**Data shown:**

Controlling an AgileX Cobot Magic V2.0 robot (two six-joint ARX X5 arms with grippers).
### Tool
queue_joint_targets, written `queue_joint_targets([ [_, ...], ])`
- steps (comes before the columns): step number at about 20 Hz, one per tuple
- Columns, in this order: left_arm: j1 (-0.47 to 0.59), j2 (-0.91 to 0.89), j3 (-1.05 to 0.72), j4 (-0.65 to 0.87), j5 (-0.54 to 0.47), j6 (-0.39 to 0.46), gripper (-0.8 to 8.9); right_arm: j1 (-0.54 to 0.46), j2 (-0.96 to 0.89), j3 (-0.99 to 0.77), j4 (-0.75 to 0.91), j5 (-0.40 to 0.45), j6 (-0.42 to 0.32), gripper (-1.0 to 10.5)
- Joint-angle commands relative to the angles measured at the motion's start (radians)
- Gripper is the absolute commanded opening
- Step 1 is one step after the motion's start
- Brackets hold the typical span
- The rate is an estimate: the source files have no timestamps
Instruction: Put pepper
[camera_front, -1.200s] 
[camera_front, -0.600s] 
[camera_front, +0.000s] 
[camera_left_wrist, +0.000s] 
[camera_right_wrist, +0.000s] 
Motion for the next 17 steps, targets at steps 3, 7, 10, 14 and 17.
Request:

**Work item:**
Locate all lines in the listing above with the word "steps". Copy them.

**Answer space:**
- steps (comes before the columns): step number at about 20 Hz, one per tuple
Motion for the next 17 steps, targets at steps 3, 7, 10, 14 and 17.

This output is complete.